> What to do: Please restate, word for word, the lines below that begin at the one with "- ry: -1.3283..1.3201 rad" and end at the one with "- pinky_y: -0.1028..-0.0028". Leave out all other lines.
Start of Block
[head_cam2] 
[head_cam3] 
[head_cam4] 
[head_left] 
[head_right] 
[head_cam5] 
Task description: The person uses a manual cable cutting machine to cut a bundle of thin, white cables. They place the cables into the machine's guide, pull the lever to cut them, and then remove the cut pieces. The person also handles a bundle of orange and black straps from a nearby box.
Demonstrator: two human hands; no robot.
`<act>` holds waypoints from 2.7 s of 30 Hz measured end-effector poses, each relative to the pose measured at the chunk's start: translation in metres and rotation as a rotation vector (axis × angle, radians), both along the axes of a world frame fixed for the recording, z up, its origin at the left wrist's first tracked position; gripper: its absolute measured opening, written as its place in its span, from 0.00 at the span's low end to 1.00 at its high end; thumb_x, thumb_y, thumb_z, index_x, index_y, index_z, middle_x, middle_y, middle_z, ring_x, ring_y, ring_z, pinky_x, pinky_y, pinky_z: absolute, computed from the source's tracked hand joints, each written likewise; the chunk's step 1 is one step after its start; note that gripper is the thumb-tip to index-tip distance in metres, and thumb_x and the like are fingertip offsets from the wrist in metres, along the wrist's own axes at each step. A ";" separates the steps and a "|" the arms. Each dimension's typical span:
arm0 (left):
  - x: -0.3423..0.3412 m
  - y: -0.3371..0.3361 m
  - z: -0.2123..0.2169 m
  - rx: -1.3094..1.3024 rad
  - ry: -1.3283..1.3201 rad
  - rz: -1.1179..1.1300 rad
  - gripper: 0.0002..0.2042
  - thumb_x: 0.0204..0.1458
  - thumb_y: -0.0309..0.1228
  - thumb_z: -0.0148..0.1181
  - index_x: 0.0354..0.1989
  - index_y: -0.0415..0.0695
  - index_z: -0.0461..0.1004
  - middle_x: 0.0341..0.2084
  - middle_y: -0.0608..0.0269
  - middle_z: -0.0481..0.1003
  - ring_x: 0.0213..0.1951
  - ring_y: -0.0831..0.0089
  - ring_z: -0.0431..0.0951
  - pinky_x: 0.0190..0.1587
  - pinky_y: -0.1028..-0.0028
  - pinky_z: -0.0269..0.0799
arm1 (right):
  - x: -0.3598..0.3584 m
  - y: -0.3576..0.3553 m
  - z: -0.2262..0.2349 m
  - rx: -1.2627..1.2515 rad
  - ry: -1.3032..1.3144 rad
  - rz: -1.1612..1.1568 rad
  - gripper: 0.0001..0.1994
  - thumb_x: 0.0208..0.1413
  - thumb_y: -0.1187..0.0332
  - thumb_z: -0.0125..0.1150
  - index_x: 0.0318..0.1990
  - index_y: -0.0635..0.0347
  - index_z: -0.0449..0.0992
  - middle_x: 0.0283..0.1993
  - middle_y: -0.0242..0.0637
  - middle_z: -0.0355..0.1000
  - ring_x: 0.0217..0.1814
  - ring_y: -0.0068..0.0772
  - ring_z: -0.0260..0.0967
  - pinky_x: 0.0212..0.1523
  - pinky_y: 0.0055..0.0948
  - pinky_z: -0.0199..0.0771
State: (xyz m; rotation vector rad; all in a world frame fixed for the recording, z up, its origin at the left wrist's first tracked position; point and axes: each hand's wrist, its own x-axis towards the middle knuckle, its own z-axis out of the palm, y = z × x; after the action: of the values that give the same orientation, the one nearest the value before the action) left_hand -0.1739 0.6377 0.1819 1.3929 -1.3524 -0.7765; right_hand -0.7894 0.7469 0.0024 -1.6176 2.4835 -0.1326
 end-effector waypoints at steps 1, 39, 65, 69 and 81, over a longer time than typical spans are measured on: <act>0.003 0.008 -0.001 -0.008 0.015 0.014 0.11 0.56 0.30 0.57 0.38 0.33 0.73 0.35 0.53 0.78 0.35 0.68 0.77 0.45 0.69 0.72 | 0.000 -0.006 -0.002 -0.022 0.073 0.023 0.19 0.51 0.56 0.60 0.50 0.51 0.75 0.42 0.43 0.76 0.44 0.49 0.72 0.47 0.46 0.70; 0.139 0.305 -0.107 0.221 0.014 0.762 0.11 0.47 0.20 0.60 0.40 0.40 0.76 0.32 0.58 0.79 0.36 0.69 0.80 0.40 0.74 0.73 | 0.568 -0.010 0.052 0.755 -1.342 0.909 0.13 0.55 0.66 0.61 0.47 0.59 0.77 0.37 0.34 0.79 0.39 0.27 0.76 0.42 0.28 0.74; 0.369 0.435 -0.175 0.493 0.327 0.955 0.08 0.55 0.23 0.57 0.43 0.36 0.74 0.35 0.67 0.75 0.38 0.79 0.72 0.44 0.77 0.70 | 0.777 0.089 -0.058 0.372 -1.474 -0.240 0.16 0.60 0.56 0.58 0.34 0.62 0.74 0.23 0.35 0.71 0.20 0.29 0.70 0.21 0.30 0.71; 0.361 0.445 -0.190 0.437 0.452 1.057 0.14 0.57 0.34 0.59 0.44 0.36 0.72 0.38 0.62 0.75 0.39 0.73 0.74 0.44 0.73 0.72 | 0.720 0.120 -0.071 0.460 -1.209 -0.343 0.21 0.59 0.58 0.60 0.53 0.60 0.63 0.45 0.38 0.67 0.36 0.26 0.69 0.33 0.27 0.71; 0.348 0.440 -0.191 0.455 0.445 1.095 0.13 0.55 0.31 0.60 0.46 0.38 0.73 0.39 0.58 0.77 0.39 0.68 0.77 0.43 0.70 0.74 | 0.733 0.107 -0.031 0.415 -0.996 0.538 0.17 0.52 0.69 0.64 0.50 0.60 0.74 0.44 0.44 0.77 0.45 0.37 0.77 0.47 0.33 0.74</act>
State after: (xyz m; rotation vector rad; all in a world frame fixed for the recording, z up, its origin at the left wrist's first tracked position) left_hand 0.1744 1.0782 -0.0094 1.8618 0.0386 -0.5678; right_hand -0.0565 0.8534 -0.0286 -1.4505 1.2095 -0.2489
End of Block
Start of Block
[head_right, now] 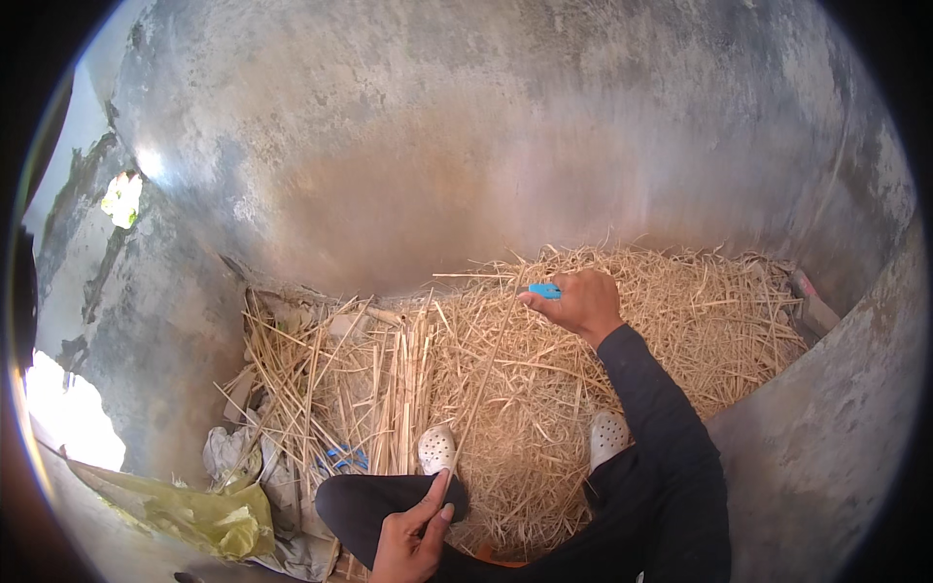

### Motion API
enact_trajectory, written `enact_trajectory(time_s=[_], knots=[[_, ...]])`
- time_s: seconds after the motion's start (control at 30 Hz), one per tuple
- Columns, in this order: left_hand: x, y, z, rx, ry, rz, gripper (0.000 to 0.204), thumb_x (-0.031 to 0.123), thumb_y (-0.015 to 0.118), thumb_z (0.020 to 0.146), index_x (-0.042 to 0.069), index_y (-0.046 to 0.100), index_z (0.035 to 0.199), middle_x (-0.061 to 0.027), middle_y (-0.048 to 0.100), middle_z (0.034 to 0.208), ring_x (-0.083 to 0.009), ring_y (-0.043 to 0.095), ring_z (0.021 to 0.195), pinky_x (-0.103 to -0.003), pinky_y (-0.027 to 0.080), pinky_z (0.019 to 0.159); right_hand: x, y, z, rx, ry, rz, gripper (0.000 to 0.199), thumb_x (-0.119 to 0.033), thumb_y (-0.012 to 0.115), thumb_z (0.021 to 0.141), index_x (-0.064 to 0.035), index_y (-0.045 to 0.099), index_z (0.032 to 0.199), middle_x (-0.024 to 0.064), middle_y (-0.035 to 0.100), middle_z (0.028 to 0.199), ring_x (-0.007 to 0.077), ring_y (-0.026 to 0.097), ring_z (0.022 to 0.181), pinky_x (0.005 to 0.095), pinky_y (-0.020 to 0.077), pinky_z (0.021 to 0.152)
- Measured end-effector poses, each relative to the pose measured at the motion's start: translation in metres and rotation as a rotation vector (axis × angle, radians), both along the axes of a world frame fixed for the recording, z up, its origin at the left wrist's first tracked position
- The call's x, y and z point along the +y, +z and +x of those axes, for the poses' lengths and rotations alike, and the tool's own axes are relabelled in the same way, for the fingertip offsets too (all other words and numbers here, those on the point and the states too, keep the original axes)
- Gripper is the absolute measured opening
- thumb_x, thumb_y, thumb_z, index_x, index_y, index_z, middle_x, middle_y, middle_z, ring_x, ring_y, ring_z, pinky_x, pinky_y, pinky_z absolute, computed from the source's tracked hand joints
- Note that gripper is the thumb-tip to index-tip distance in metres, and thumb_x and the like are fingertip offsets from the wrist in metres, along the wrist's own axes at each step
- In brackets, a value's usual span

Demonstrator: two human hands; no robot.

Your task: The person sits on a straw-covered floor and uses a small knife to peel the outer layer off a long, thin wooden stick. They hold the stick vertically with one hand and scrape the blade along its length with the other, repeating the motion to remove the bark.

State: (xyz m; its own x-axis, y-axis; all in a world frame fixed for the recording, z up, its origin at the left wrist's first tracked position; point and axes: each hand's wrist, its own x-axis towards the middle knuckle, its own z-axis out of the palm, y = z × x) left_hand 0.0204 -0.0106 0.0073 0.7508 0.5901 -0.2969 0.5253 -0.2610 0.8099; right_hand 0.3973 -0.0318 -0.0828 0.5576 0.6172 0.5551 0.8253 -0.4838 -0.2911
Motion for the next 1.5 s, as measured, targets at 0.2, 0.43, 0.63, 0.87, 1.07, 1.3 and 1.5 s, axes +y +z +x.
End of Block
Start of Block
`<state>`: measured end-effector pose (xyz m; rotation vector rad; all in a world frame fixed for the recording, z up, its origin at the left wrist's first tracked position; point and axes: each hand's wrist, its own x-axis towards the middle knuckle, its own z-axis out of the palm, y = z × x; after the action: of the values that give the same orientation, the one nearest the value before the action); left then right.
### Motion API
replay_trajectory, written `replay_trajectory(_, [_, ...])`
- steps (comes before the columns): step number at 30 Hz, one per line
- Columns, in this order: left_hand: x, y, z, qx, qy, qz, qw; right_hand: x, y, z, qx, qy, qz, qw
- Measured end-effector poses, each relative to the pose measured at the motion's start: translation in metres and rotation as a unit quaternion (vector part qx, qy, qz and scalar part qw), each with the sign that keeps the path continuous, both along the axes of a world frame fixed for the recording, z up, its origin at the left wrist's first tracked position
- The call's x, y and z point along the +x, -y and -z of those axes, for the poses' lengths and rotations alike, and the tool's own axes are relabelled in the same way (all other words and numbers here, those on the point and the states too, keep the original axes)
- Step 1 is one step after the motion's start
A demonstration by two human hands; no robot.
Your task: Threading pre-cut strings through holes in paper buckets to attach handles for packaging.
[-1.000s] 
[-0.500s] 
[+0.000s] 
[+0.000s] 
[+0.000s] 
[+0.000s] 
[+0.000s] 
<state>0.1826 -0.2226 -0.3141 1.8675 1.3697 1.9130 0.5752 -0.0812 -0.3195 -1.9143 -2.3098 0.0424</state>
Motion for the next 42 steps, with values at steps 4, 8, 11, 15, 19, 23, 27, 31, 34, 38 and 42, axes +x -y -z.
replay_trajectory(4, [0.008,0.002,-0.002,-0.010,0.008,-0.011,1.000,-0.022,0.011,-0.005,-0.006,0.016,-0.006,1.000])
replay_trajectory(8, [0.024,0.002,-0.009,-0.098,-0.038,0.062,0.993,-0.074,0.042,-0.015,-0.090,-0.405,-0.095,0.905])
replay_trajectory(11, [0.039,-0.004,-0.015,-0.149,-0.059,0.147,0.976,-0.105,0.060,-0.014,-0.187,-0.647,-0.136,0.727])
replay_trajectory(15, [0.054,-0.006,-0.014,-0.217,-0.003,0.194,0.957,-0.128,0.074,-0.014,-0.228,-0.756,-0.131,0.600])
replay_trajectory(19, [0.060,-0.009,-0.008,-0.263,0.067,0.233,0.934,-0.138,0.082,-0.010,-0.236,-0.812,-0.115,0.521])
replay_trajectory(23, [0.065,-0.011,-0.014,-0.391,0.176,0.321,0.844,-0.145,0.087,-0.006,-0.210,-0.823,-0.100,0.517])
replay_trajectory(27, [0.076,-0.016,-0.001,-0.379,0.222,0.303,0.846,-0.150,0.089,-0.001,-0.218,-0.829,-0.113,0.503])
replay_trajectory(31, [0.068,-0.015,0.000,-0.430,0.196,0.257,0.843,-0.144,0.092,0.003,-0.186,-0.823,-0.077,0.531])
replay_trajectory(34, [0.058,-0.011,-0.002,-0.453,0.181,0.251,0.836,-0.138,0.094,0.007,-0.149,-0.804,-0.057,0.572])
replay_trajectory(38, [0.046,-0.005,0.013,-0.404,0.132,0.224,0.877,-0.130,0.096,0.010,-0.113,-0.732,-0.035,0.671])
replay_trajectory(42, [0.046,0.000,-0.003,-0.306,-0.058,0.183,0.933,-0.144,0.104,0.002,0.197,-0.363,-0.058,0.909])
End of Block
> Response:
  - ry: -1.3283..1.3201 rad
  - rz: -1.1179..1.1300 rad
  - gripper: 0.0002..0.2042
  - thumb_x: 0.0204..0.1458
  - thumb_y: -0.0309..0.1228
  - thumb_z: -0.0148..0.1181
  - index_x: 0.0354..0.1989
  - index_y: -0.0415..0.0695
  - index_z: -0.0461..0.1004
  - middle_x: 0.0341..0.2084
  - middle_y: -0.0608..0.0269
  - middle_z: -0.0481..0.1003
  - ring_x: 0.0213..0.1951
  - ring_y: -0.0831..0.0089
  - ring_z: -0.0431..0.0951
  - pinky_x: 0.0190..0.1587
  - pinky_y: -0.1028..-0.0028

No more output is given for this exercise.